Aim of the task: Look through the entries. Copy each line that has the word "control".

Records:

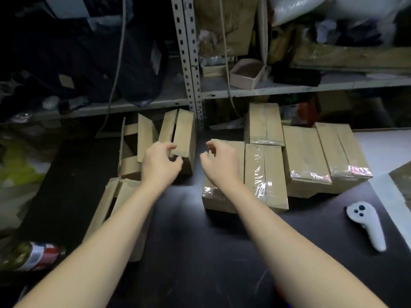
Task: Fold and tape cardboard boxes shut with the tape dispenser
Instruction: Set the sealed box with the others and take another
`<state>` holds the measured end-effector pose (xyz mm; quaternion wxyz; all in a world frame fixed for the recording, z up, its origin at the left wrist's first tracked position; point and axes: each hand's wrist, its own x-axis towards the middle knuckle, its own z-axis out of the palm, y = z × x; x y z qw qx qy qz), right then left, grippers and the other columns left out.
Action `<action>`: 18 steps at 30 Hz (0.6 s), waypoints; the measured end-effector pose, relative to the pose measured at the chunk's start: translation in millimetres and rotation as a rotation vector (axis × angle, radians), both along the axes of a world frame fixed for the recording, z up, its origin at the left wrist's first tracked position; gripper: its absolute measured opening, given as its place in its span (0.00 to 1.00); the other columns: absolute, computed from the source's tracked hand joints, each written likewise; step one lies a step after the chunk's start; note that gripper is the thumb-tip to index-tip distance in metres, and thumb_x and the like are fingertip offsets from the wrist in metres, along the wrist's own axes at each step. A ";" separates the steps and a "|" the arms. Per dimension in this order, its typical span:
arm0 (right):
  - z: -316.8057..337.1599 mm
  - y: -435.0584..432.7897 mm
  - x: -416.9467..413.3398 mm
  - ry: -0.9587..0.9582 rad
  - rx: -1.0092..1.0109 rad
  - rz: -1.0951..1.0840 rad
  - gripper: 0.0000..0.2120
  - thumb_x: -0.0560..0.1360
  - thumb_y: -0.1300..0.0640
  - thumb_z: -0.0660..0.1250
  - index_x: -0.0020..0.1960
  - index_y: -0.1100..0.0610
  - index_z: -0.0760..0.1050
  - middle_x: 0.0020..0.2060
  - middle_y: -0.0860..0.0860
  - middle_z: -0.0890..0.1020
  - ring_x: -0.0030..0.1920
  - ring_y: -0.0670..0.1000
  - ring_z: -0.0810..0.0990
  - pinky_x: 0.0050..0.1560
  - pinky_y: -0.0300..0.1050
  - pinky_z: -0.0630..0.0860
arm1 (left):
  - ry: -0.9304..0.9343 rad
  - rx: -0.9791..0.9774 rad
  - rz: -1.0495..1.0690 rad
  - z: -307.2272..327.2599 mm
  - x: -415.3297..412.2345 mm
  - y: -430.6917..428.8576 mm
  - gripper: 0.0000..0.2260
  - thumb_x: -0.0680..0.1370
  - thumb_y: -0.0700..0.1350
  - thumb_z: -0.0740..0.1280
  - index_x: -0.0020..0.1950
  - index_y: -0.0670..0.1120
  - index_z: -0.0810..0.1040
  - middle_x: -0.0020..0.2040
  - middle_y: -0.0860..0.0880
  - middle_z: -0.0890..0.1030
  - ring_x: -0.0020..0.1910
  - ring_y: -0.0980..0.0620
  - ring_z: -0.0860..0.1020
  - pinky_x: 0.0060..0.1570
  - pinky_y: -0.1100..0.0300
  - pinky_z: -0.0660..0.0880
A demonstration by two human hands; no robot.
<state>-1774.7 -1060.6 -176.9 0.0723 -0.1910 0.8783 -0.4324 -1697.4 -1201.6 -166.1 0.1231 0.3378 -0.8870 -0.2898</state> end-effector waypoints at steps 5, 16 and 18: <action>1.7 -33.0 -10.6 -0.097 0.126 0.096 0.28 0.81 0.54 0.67 0.78 0.59 0.66 0.71 0.56 0.76 0.71 0.56 0.74 0.67 0.45 0.69 | -0.153 -0.086 0.019 16.2 -34.8 -30.7 0.20 0.78 0.42 0.70 0.70 0.44 0.77 0.68 0.43 0.77 0.66 0.41 0.76 0.62 0.51 0.73; -18.7 -84.6 7.2 -0.236 0.265 0.079 0.27 0.79 0.50 0.68 0.74 0.61 0.68 0.67 0.61 0.78 0.68 0.62 0.75 0.68 0.51 0.72 | -0.358 0.000 -0.139 -9.0 -54.0 -70.3 0.12 0.80 0.43 0.67 0.63 0.44 0.79 0.60 0.41 0.81 0.59 0.40 0.79 0.51 0.51 0.74; -19.9 -87.0 11.7 -0.250 0.192 0.006 0.26 0.80 0.49 0.67 0.74 0.61 0.70 0.67 0.60 0.79 0.69 0.61 0.75 0.67 0.49 0.70 | -0.258 0.037 -0.097 -14.4 -50.1 -74.5 0.13 0.80 0.43 0.69 0.64 0.47 0.80 0.61 0.44 0.81 0.61 0.42 0.79 0.51 0.54 0.73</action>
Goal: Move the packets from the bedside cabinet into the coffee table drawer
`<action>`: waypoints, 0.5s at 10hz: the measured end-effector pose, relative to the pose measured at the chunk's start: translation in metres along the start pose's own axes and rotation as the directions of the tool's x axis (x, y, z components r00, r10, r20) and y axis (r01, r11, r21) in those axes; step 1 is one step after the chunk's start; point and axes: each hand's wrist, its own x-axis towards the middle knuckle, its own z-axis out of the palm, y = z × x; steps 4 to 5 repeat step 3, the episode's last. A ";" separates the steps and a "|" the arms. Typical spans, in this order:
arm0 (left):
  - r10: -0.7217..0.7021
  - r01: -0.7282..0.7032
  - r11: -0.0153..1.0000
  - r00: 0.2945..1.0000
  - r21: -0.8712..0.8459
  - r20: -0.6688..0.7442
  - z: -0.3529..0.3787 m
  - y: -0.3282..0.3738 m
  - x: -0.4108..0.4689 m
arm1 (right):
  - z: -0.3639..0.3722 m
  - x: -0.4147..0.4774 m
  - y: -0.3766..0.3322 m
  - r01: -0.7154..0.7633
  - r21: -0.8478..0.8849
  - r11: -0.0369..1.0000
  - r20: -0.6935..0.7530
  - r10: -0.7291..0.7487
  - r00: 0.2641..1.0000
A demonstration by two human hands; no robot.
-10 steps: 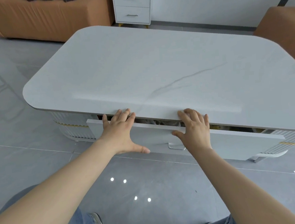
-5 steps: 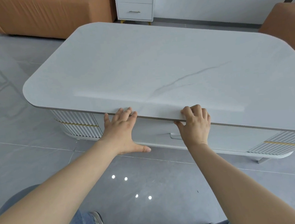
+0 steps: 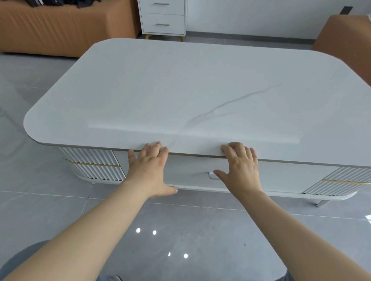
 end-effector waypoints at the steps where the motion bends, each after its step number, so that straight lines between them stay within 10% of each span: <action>1: 0.018 -0.019 0.999 1.000 -0.026 -0.019 -0.006 0.001 0.000 | -0.030 -0.010 0.003 -0.012 0.146 0.989 0.182 -0.015 0.983; 3: 0.024 -0.055 0.922 0.996 -0.384 -0.085 -0.021 0.005 -0.019 | -0.140 -0.033 0.006 -0.204 0.657 0.726 0.103 0.182 0.978; 5: 0.024 -0.055 0.922 0.996 -0.384 -0.085 -0.021 0.005 -0.019 | -0.140 -0.033 0.006 -0.204 0.657 0.726 0.103 0.182 0.978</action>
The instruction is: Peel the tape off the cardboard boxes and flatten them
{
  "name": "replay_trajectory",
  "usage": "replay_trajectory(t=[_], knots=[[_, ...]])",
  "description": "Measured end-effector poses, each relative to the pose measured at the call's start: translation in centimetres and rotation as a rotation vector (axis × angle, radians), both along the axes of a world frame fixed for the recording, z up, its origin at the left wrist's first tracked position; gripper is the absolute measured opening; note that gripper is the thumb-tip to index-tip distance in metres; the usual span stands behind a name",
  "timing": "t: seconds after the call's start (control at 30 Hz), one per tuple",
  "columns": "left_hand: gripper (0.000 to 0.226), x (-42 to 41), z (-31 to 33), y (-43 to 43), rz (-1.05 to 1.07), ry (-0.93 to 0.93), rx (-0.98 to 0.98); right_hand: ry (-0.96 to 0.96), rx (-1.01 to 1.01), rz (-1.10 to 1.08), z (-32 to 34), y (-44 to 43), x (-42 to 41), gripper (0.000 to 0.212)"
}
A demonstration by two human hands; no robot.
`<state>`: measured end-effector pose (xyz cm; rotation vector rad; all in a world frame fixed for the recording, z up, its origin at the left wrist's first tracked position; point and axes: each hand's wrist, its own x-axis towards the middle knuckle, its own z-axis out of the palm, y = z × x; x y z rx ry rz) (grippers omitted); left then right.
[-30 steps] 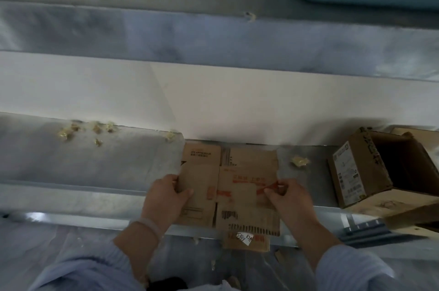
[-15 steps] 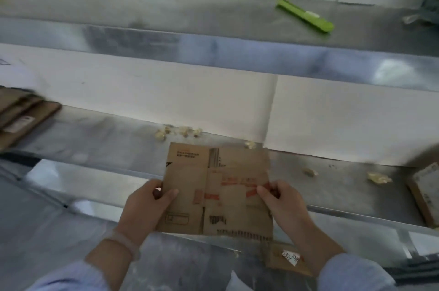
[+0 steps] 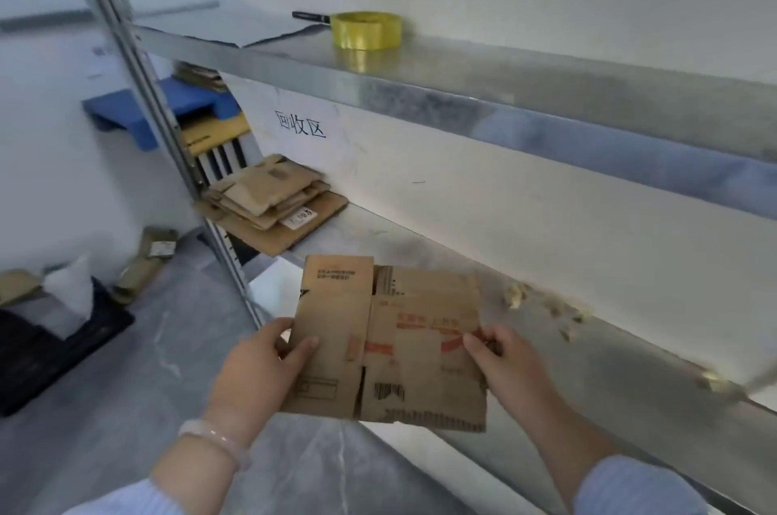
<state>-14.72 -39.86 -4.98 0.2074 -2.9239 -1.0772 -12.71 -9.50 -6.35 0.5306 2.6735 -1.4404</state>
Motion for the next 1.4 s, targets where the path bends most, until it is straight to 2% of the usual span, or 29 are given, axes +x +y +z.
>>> replay_trajectory(t=[0.13, 0.27, 0.47, 0.6, 0.87, 1.07, 1.2, 1.4], knots=[[0.046, -4.0, -0.8, -4.7, 0.078, -0.018, 0.008, -0.015, 0.003, 0.061, -0.6, -4.2, -5.5, 0.017], [0.042, -9.2, -0.9, -8.2, 0.107, -0.019, -0.027, 0.0, -0.031, 0.064, -1.1, -8.1, -11.8, 0.016], [0.048, -18.9, 0.2, -13.8, 0.15, -0.01, -0.079, -0.022, -0.116, 0.143, 0.5, -13.9, -22.3, 0.011], [0.048, -24.6, 0.9, -17.1, 0.14, 0.012, -0.112, -0.019, -0.068, 0.172, 0.6, -17.4, -28.2, 0.011], [0.048, -37.2, 1.2, -22.1, 0.006, -0.019, -0.239, -0.079, -0.056, 0.05, -1.1, -23.4, -36.4, 0.02], [0.037, -46.9, -0.1, -25.4, -0.209, -0.046, -0.253, -0.126, -0.173, -0.167, -2.8, -28.5, -40.0, 0.021], [0.032, -51.4, -1.2, -25.3, -0.323, -0.02, -0.319, -0.158, -0.141, -0.321, -3.5, -30.7, -42.0, 0.023], [0.041, -53.6, -2.7, -25.1, -0.469, -0.065, -0.654, -0.251, -0.033, -0.436, -4.2, -32.6, -42.3, 0.023]])
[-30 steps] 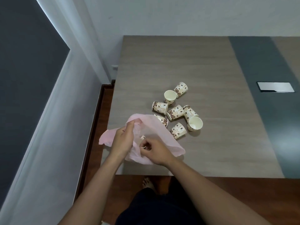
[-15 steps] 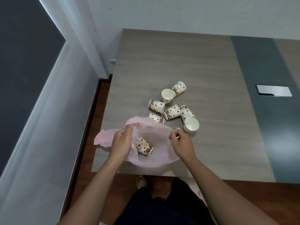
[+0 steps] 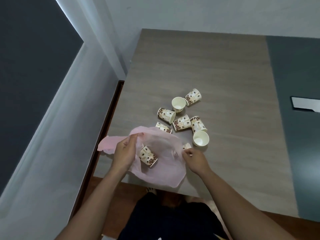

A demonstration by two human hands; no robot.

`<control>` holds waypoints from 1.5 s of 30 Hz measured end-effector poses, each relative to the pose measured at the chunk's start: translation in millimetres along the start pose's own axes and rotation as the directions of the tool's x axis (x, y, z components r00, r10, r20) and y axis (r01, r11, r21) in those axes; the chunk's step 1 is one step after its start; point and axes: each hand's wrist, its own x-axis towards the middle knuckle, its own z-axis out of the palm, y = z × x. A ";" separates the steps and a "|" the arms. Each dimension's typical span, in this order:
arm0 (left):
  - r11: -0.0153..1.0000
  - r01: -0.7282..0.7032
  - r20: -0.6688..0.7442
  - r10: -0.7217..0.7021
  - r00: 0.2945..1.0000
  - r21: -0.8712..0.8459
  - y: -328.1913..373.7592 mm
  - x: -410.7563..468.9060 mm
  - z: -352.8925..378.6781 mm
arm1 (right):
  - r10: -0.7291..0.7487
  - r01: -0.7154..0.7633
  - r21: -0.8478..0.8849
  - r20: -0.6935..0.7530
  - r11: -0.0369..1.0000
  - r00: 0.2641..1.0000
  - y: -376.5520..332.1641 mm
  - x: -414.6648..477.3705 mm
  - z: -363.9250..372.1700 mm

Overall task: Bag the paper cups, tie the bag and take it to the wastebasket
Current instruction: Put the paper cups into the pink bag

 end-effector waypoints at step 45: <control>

Solution to this task:
  "timing": "t: seconds after the call's start (control at 30 Hz), one per tuple",
`<control>` holds waypoints from 1.5 s of 30 Hz measured end-effector poses, each relative to the pose measured at the chunk's start: translation in millimetres along the start pose's own axes and rotation as the directions of the tool's x axis (x, y, z components r00, r10, r20) and y axis (r01, r11, r21) in those axes; the chunk's step 1 is one step after its start; point and axes: each hand's wrist, its own x-axis towards the middle knuckle, its own z-axis out of the palm, y = z × x. A ";" separates the steps and a "|" the arms. Each dimension's typical span, in this order:
 end-effector waypoints at step 45: <control>

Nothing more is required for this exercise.